As I write this post, I’m in ‘the middle of the middle’ en route to Texas from Minnesota. I’m sometimes embarrassed on my reliance on the road trip as a source for inspiration. All I can say is that it works. For me the act of driving is analogous to the art of photography. While I move through the world in my minivan, I’m simultaneously separated from that world by the lens of the windshield. I’m there, but I’m removed, watching.
In advance of this trip to Texas I grabbed from my bookshelf Drive, They Said: Poems About Americans and Their Cars. There are plenty of clunkers and clichés and Kleinzahler is notably absent. However, the book has a poem by another one of my favorite poets: Russel Edson. This poem manages to evoke my love of driving, and the aesthetics of driving, in a totally fresh way:
A man had just married an automobile.
But I mean to say, said his father, that the automobile is
not a person because it is something different.
For instance, compare it to your mother. Do you see how
it is different from your mother? Somehow it seems wider,
doesn’t it? And besides, your mother wears her hair differently.
You ought to try to find something in the world that looks
I have mother, isn’t that enough of a thing that looks like
mother? Do I have to gather more mothers?
They are all old ladies who do not in the least excite any
wish to procreate, said the son.
But you cannot procreate with an automobile, said father.

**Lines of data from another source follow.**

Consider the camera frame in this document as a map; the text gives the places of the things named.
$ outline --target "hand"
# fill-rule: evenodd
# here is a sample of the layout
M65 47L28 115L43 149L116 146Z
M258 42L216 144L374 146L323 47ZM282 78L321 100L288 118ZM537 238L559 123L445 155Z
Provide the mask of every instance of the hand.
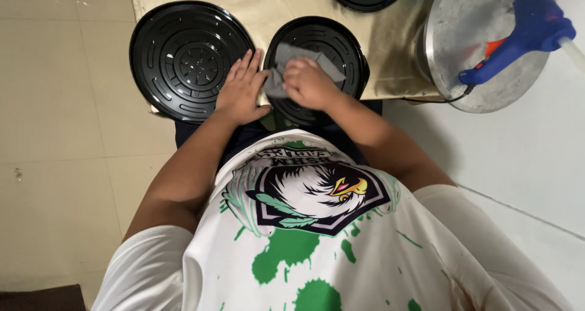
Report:
M282 88L297 104L326 111L332 100L343 94L329 75L310 58L296 58L287 63Z
M244 58L233 64L215 104L216 116L221 115L234 124L245 125L270 112L270 105L256 106L260 87L270 73L269 70L257 72L261 54L259 48L252 58L252 50L248 49Z

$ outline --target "green paint splatter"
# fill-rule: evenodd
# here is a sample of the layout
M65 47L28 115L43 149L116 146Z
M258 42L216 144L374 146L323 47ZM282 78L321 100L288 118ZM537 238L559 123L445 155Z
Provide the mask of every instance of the green paint splatter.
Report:
M295 311L341 311L341 295L322 279L307 282L293 303Z
M421 311L420 305L414 299L408 301L408 311Z
M352 226L353 226L352 236L357 237L357 235L360 234L360 232L362 231L357 227L355 222L352 222Z
M302 230L276 228L268 238L264 251L254 258L252 274L261 284L267 284L276 277L278 264L284 261L288 267L309 260L319 244L319 235Z
M353 255L353 251L352 251L352 243L347 241L347 239L343 239L343 241L341 242L341 250L345 253L345 255L347 256L347 259L351 263L356 262L356 256Z
M245 229L246 229L246 227L242 225L242 228L240 229L240 231L238 231L238 234L236 235L236 237L233 240L234 241L238 240L238 238L240 237L240 234L242 234L242 232L244 232Z
M396 232L398 232L401 236L403 236L406 240L408 240L408 242L410 242L411 244L413 244L414 246L417 246L418 248L422 248L421 245L415 243L412 239L408 238L404 233L396 230Z
M297 148L297 149L311 148L311 147L306 146L305 143L301 140L298 140L295 142L287 142L287 143L285 143L285 145L287 147Z

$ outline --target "gray cloth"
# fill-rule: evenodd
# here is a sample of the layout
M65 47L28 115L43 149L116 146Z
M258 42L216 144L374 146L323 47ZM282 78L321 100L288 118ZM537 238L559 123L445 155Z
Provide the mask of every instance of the gray cloth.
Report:
M276 55L274 56L276 68L270 68L270 75L262 86L262 90L268 97L289 97L287 92L282 88L282 74L284 74L287 63L299 56L306 56L317 62L323 71L325 71L325 73L329 75L334 82L337 83L345 80L345 76L339 72L333 62L331 62L323 53L309 51L307 49L291 46L282 42L278 45L278 47L276 47Z

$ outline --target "glue gun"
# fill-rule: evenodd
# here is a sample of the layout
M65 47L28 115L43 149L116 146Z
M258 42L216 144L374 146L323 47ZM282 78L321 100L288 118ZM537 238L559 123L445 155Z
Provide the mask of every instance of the glue gun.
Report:
M573 40L577 35L571 20L564 17L555 0L515 0L516 26L512 34L497 42L488 43L486 59L475 68L459 73L459 80L468 86L483 84L532 52L553 52L560 48L559 40Z

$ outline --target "power cord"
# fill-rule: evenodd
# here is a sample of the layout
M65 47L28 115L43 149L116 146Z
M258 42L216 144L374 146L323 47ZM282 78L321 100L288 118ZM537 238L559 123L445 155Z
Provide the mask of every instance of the power cord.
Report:
M469 95L469 93L472 92L472 90L475 88L475 84L471 83L469 85L467 85L467 89L465 89L465 91L463 92L463 94L459 97L456 97L452 100L446 100L446 101L423 101L423 100L415 100L413 98L399 98L399 100L405 100L405 101L410 101L410 102L419 102L419 103L453 103L455 101L459 101L462 98L466 97L467 95Z

The son shows father an ignition key. See, here is a special
penis which does with the automobile as the man with the
woman; and the automobile gives birth to a place far from
this place, dropping its puppy miles as it goes.
Does that make me a grandfather? said father.
That makes you where you are when I am far away, said
Father and mother watch an automobile with a just married
sign on it growing smaller in a road.